EXERCISE DIRECTIONS> Give back exactly the stretch of data below from the line holding "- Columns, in" through the line holding "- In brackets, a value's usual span", both ends included, and leave the remaining lines out.
=======
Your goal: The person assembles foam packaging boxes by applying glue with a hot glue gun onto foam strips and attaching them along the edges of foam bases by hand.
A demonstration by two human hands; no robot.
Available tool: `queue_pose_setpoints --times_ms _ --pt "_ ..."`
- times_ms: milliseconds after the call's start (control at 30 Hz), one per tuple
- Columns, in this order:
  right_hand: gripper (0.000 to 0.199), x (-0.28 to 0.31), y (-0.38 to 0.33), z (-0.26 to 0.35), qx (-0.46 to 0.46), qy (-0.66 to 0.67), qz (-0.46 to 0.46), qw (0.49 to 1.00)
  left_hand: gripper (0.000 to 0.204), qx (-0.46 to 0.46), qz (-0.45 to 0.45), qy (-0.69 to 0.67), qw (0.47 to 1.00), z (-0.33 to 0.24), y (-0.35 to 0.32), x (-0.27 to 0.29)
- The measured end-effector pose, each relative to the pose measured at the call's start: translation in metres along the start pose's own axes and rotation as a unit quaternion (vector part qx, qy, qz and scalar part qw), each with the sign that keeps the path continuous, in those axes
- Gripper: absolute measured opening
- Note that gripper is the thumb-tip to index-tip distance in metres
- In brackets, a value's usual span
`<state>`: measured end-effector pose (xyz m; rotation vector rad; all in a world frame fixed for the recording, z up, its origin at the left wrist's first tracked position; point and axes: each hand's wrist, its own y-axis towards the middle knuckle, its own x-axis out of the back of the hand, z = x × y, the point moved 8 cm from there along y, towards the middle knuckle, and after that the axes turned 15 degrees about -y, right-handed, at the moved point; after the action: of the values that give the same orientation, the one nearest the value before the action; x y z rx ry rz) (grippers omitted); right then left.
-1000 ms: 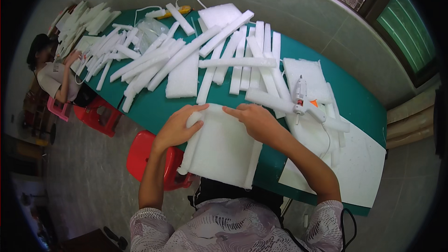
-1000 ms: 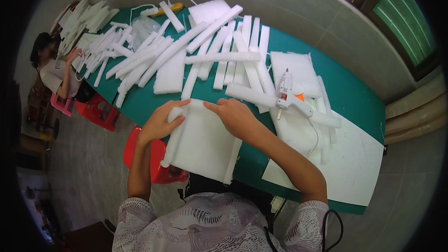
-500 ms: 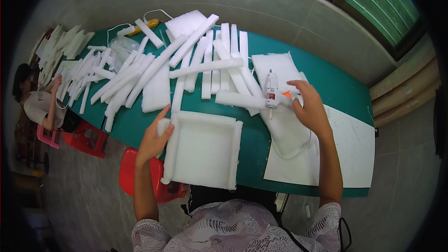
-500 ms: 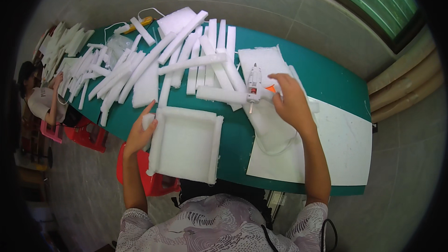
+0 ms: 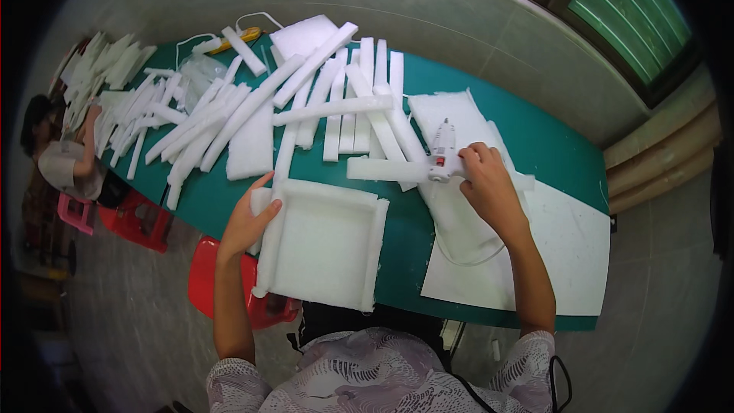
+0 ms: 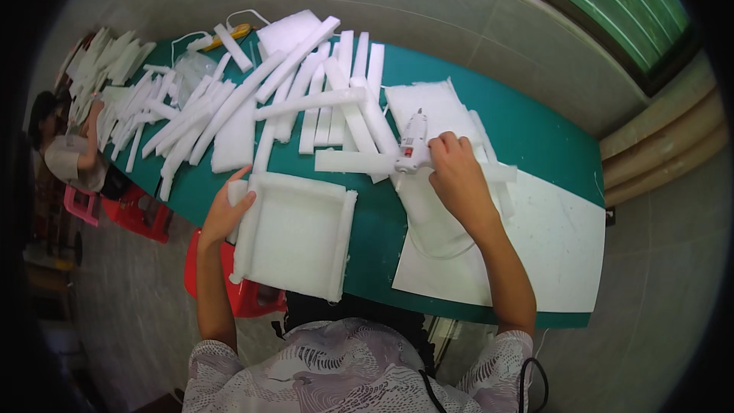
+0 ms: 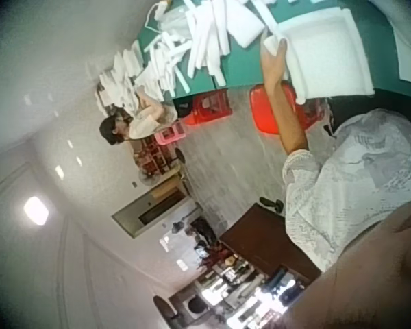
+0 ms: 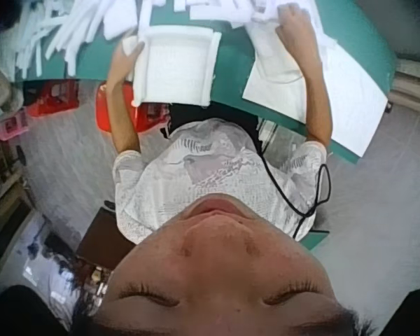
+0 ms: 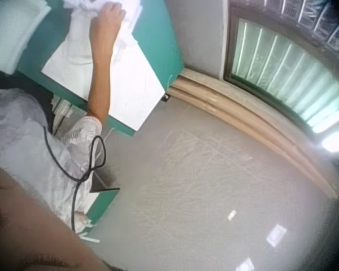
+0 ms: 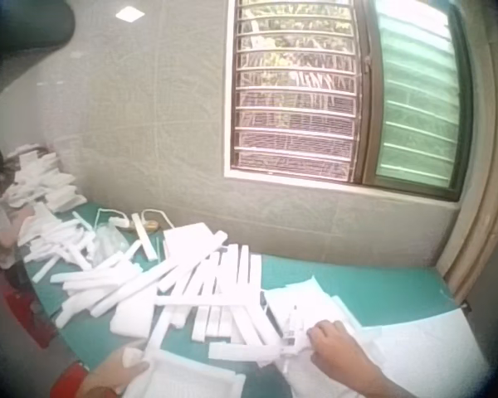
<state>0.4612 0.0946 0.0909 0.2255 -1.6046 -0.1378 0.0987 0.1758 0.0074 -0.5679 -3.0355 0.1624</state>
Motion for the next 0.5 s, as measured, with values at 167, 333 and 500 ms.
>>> queue_pose_setpoints --times_ms 167,333,500 --pt "0.029 0.046 -0.021 -0.013 -0.028 0.231 -0.031 0.972 0.055 0.000 -0.018 0.002 1.000 0.002 -0.001 0.005" --pt "0.026 0.005 -0.049 0.014 -0.104 0.446 0.229 0.859 0.053 0.013 -0.010 -0.001 1.000 0.006 0.000 0.005" --pt "0.026 -0.010 -0.044 0.036 -0.059 0.468 0.230 0.851 0.053 0.005 -0.007 -0.004 1.000 0.007 0.001 0.005"
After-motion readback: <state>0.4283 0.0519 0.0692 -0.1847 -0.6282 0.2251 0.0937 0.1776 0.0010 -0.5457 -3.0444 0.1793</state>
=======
OUTPUT FOR THIS TASK>
- Columns, in this order:
  right_hand: gripper (0.000 to 0.199), x (-0.28 to 0.31), y (-0.38 to 0.33), z (-0.26 to 0.35), qx (-0.46 to 0.46), qy (-0.66 to 0.67), qz (-0.46 to 0.46), qw (0.49 to 1.00)
  left_hand: gripper (0.000 to 0.204), qx (-0.46 to 0.46), qz (-0.45 to 0.45), qy (-0.69 to 0.67), qw (0.47 to 1.00), z (-0.33 to 0.24), y (-0.35 to 0.32), x (-0.27 to 0.29)
- The measured end-effector pose, each relative to the pose measured at the call's start: translation in metres along the start pose's own axes and rotation as a unit quaternion (vector part qx, qy, qz and scalar part qw), each with the sign that keeps the path continuous, in those axes
- Gripper: absolute measured opening
- Note that gripper is the thumb-tip to index-tip distance in metres
- In brackets, a value's usual span

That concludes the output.